**ASSIGNMENT**
Scan the lines below; pull out those with "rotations".

Records from a dataset:
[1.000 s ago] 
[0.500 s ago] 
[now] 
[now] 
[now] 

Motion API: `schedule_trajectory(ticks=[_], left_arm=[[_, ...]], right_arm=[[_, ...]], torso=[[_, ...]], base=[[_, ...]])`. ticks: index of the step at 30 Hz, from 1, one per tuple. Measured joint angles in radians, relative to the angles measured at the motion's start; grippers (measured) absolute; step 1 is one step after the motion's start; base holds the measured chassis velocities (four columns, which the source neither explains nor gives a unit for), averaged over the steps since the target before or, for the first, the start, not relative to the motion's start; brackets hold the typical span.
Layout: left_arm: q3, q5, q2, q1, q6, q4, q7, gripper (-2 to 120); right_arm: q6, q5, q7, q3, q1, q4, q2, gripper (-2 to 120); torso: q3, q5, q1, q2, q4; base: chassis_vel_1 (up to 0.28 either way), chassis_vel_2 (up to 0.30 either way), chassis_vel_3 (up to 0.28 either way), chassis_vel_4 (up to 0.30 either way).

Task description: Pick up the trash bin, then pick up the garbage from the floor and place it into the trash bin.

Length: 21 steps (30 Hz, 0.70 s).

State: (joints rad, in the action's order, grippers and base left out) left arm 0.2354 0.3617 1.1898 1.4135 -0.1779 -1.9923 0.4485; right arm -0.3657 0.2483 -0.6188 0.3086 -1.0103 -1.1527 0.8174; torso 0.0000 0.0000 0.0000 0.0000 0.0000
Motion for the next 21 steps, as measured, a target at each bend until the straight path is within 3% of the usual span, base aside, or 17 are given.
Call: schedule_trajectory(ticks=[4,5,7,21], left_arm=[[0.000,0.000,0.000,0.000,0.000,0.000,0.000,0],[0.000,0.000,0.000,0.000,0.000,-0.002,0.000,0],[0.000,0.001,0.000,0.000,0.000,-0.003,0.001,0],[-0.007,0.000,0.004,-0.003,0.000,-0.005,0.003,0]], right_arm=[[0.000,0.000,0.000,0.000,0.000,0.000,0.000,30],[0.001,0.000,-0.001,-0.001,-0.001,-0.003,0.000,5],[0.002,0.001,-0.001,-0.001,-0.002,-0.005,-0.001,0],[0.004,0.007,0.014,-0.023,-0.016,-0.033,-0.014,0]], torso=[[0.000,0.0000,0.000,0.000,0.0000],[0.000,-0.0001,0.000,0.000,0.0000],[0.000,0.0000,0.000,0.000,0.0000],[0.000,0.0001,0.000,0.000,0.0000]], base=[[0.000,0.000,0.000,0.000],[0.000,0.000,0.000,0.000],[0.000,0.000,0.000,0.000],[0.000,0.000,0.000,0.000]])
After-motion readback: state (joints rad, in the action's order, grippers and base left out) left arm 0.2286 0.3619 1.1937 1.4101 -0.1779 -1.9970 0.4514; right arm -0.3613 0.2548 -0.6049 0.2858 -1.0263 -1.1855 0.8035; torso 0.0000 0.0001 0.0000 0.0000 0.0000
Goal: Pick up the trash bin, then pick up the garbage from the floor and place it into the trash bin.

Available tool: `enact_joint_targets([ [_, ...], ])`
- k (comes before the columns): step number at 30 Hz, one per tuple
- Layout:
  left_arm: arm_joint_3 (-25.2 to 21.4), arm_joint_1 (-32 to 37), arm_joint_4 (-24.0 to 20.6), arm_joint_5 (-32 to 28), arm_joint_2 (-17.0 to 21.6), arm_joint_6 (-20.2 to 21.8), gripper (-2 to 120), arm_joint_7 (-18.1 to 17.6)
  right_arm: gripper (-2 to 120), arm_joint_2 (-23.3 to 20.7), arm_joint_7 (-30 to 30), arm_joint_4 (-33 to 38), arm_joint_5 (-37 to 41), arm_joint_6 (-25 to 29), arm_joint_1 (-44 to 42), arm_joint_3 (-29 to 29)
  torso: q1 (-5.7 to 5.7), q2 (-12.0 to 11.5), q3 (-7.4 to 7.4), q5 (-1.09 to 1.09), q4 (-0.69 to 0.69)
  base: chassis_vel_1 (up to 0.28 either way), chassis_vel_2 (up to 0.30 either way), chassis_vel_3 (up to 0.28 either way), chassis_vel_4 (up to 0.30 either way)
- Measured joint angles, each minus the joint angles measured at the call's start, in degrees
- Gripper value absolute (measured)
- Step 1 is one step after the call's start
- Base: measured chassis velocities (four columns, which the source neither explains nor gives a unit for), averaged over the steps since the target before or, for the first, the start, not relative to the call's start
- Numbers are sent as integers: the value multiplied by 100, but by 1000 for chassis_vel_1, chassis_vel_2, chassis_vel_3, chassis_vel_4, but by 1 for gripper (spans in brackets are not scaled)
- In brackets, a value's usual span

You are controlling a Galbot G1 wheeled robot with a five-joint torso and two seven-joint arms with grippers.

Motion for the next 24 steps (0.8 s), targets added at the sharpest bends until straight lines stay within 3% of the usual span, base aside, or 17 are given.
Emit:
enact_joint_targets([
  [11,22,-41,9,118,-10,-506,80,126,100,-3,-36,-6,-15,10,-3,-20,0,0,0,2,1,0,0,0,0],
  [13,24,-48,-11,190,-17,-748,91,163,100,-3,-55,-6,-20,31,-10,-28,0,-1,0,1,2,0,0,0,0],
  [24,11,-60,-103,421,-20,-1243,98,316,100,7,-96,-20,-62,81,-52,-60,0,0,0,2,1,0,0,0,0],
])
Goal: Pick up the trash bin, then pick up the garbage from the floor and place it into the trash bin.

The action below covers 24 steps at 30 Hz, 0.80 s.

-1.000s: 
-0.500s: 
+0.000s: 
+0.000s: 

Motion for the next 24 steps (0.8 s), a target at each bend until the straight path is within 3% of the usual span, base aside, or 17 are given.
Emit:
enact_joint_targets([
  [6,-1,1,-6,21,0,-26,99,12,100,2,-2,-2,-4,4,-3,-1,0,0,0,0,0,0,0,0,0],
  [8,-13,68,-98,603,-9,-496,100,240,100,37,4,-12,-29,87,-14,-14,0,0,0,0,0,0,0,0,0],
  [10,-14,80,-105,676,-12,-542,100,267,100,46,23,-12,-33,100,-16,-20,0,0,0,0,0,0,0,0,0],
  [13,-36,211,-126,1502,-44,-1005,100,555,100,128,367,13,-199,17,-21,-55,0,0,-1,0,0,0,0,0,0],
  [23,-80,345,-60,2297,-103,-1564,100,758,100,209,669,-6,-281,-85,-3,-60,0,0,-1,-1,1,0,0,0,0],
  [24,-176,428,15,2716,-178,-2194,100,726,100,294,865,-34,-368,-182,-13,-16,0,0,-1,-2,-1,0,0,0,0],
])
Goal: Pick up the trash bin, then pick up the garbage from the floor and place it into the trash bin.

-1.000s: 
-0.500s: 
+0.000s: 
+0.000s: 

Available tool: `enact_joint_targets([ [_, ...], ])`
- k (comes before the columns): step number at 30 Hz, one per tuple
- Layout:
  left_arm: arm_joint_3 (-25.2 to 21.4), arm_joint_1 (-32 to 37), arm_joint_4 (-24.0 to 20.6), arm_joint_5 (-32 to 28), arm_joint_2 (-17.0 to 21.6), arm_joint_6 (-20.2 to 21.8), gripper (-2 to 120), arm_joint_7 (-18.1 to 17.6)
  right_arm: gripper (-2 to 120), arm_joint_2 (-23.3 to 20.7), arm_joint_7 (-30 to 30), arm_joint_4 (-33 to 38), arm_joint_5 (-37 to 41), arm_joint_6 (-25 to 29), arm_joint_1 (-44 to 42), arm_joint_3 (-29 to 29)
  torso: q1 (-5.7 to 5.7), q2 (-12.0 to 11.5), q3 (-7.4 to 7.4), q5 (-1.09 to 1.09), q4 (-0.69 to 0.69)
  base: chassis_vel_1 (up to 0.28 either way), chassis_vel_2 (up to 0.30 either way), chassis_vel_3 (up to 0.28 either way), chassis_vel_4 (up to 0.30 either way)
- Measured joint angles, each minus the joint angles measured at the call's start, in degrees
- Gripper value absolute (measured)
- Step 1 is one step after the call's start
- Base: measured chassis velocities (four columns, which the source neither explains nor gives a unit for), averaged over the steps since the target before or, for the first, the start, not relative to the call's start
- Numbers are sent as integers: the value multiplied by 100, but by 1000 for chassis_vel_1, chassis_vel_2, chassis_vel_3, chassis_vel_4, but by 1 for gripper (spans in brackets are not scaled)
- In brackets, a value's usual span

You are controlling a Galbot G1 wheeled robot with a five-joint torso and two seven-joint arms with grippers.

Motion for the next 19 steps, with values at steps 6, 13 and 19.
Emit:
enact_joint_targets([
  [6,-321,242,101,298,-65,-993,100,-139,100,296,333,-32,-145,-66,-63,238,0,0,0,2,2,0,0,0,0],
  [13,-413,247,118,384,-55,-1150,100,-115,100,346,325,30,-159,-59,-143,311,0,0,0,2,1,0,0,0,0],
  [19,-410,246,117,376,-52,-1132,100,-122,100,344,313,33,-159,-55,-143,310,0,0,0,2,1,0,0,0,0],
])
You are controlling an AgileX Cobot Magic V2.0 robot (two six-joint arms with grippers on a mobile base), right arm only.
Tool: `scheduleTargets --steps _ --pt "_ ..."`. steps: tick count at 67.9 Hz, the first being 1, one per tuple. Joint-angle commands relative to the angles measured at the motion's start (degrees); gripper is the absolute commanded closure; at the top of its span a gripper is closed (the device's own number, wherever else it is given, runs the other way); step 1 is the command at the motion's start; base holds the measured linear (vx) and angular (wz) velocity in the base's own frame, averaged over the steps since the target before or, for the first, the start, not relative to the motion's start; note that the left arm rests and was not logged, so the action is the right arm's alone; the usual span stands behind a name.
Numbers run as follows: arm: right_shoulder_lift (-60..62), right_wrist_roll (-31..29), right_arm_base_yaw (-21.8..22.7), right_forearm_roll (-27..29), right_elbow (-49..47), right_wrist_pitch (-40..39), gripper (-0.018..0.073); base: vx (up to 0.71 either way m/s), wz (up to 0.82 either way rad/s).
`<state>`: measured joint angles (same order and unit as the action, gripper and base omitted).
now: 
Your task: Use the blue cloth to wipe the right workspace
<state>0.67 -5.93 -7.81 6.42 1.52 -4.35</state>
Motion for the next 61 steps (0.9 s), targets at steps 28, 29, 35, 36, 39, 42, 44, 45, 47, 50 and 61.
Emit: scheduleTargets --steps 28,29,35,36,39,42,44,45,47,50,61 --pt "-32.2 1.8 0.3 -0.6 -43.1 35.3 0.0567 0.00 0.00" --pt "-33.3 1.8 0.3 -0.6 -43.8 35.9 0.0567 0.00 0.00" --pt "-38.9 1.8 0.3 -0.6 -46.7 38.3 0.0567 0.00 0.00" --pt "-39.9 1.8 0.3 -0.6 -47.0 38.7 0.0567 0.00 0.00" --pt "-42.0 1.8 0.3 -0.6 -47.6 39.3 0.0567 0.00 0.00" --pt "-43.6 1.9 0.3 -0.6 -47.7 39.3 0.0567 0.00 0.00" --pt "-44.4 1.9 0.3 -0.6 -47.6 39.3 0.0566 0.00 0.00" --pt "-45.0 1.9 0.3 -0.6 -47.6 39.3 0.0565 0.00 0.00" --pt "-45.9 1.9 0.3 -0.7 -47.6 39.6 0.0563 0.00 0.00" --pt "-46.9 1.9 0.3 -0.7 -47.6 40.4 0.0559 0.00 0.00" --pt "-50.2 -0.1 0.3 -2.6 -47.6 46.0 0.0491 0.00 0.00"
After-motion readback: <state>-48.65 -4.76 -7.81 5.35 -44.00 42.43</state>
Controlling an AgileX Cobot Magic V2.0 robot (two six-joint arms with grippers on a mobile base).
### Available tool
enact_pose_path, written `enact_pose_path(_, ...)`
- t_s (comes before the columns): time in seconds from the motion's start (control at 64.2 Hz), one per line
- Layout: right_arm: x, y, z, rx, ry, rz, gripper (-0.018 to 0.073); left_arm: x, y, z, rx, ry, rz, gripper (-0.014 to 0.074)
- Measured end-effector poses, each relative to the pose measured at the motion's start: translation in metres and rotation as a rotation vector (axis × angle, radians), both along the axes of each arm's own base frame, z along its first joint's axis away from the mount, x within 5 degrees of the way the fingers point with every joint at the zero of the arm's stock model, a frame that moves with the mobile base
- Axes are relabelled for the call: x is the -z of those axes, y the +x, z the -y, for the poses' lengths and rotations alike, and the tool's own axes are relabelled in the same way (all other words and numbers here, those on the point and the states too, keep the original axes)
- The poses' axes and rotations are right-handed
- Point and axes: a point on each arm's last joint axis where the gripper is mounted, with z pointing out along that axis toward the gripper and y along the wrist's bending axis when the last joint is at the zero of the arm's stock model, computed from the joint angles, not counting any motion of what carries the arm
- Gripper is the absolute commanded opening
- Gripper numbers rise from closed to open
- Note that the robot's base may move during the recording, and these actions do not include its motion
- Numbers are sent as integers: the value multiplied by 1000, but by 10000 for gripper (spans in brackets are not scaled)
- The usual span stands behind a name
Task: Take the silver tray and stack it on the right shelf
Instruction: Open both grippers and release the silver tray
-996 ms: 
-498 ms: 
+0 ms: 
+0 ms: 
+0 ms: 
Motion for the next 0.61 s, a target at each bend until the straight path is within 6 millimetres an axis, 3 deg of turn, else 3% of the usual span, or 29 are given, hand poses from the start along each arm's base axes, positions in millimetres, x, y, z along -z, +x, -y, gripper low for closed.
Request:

**ANSWER FOR THIS EXERCISE**
- Axes are relabelled for the call: x is the -z of those axes, y the +x, z the -y, for the poses' lengths and rotations alike, and the tool's own axes are relabelled in the same way (all other words and numbers here, those on the point and the states too, keep the original axes)
- The poses' axes and rotations are right-handed

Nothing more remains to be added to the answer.